THE TASK — Extract the full listing below without altering a single character.
---+---
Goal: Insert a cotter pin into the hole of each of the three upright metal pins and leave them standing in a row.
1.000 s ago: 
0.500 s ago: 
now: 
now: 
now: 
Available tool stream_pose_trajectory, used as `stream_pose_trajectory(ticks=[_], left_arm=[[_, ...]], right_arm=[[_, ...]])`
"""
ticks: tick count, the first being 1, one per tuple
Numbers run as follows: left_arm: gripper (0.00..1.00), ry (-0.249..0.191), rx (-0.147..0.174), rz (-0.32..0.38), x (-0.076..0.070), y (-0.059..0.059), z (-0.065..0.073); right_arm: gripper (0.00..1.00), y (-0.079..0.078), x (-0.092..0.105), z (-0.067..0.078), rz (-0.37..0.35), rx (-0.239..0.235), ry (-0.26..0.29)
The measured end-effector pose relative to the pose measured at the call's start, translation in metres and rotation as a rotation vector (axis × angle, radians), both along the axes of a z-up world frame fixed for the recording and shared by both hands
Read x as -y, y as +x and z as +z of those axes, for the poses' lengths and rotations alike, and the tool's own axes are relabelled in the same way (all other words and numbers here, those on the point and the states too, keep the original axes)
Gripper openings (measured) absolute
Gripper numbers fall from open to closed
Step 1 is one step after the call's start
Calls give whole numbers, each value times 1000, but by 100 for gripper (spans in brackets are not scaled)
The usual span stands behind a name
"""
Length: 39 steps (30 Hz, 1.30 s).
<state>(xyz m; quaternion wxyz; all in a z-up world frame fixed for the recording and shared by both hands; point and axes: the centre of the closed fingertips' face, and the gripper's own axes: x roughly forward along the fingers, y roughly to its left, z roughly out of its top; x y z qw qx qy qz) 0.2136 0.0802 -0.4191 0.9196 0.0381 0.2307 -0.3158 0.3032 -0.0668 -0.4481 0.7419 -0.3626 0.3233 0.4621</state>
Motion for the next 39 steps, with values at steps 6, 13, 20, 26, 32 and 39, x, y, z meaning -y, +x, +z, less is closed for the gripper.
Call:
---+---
WRITTEN RESPONSE —
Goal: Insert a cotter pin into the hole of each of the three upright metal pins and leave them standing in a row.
1.000 s ago: 
0.500 s ago: 
now: 
now: 
now: 
Available tool stream_pose_trajectory, used as `stream_pose_trajectory(ticks=[_], left_arm=[[_, ...]], right_arm=[[_, ...]])`
"""
ticks: tick count, the first being 1, one per tuple
Numbers run as follows: left_arm: gripper (0.00..1.00), ry (-0.249..0.191), rx (-0.147..0.174), rz (-0.32..0.38), x (-0.076..0.070), y (-0.059..0.059), z (-0.065..0.073); right_arm: gripper (0.00..1.00), y (-0.079..0.078), x (-0.092..0.105), z (-0.067..0.078), rz (-0.37..0.35), rx (-0.239..0.235), ry (-0.26..0.29)
The measured end-effector pose relative to the pose measured at the call's start, translation in metres and rotation as a rotation vector (axis × angle, radians), both along the axes of a z-up world frame fixed for the recording and shared by both hands
Read x as -y, y as +x and z as +z of those axes, for the poses' lengths and rotations alike, and the tool's own axes are relabelled in the same way (all other words and numbers here, those on the point and the states too, keep the original axes)
Gripper openings (measured) absolute
Gripper numbers fall from open to closed
Step 1 is one step after the call's start
Calls give whole numbers, each value times 1000, but by 100 for gripper (spans in brackets are not scaled)
The usual span stands behind a name
"""
Length: 39 steps (30 Hz, 1.30 s).
<state>(xyz m; quaternion wxyz; all in a z-up world frame fixed for the recording and shared by both hands; point and axes: the centre of the closed fingertips' face, and the gripper's own axes: x roughly forward along the fingers, y roughly to its left, z roughly out of its top; x y z qw qx qy qz) 0.2136 0.0802 -0.4191 0.9196 0.0381 0.2307 -0.3158 0.3032 -0.0668 -0.4481 0.7419 -0.3626 0.3233 0.4621</state>
Motion for the next 39 steps, with values at steps 6, 13, 20, 26, 32 and 39, x, y, z meaning -y, +x, +z, less is closed for the gripper.
Call:

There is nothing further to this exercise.